Girotti Milena, Boehmer-Cortez Maisie G, Tuite Kathleen, Morilak David A
Department of Pharmacology and Center for Biomedical Neuroscience, University of Texas Health Science Center at San Antonio, San Antonio, TX, United States.
Int J Neuropsychopharmacol. 2025 Jul 23;28(7). doi: 10.1093/ijnp/pyaf043.
Motor impulsivity is a symptom shared by several psychiatric disorders. Stress exacerbates impulsivity, but the neurocircuits involved are unknown. We have shown that the orbitofrontal cortex (OFC) is activated during a rodent motor impulsivity task and that chronic unpredictable stress (CUS) increases premature responding. In this study, we examine the role of the OFC projection to dorsal medial striatum (DMS) in motor control, and test whether this pathway mediates the effects of stress on impulsive action.
Motor impulsivity was measured with the 1-choice serial reaction time test (1-CSRTT). To determine if OFC-DMS projections are involved in controlling impulsivity, we used pathway-specific Designer Receptors Exclusively Activated by Designer Drugs (DREADD)-mediated chemogenetic manipulation during 1-CSRTT. We examined stress effects on OFC-DMS neuronal activation using Fos immunohistochemistry. To assess if stress increases impulsivity through OFC-DMS projections, we chemogenetically manipulated the pathway in stressed rats during behavior.
We found OFC-DMS projections inhibit premature responding in a well-mastered task. Stress attenuated OFC neuronal activation, including the OFC-DMS projection neurons, during behavior. However, selectively activating the projection in stressed rats was not sufficient to abolish the stress effects. Finally, the response to stress depended on baseline trait impulsivity. Rats with low trait impulsivity were more vulnerable to stress and showed attenuated activation of OFC-DMS neurons but increased activation of other OFC cell populations.
These results suggest the OFC-DMS pathway modulates impulsivity in concert with other OFC neuronal populations.
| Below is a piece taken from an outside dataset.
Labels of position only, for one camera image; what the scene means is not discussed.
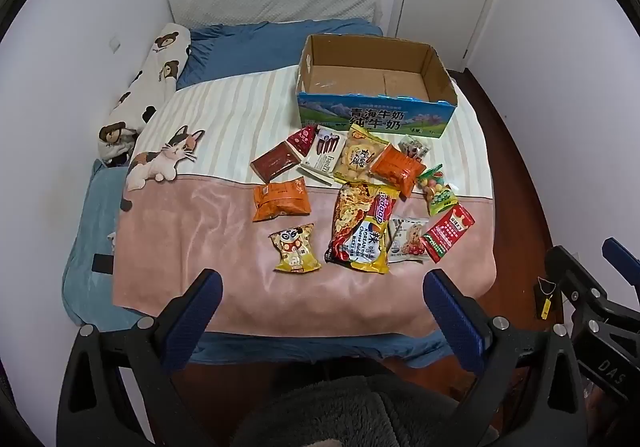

Furthermore, stress effects are baseline-dependent and affect only low-impulsivity rats, possibly by altering the balance of activation in functionally opposing neuronal populations.
运动冲动是几种精神疾病共有的症状。压力会加剧冲动,但相关的神经回路尚不清楚。我们已经表明,在啮齿动物运动冲动任务中眶额皮质(OFC)会被激活,并且慢性不可预测应激(CUS)会增加过早反应。在本研究中,我们研究了OFC向背内侧纹状体(DMS)的投射在运动控制中的作用,并测试该通路是否介导压力对冲动行为的影响。
用单选择序列反应时测试(1-CSRTT)测量运动冲动。为了确定OFC-DMS投射是否参与控制冲动,我们在1-CSRTT期间使用了由设计药物专门激活的通路特异性设计受体(DREADD)介导的化学遗传学操作。我们使用Fos免疫组织化学检查压力对OFC-DMS神经元激活的影响。为了评估压力是否通过OFC-DMS投射增加冲动性,我们在行为过程中对应激大鼠的该通路进行化学遗传学操作。
我们发现OFC-DMS投射在一项熟练掌握的任务中抑制过早反应。在行为过程中,压力减弱了OFC神经元的激活,包括OFC-DMS投射神经元。然而,在应激大鼠中选择性激活该投射不足以消除压力影响。最后,对应激的反应取决于基线特质冲动性。特质冲动性低的大鼠对应激更敏感,OFC-DMS神经元的激活减弱,但其他OFC细胞群的激活增加。
这些结果表明,OFC-DMS通路与其他OFC神经元群协同调节冲动性。此外,压力影响是基线依赖性的,并且仅影响低冲动性大鼠,可能是通过改变功能相反的神经元群中的激活平衡。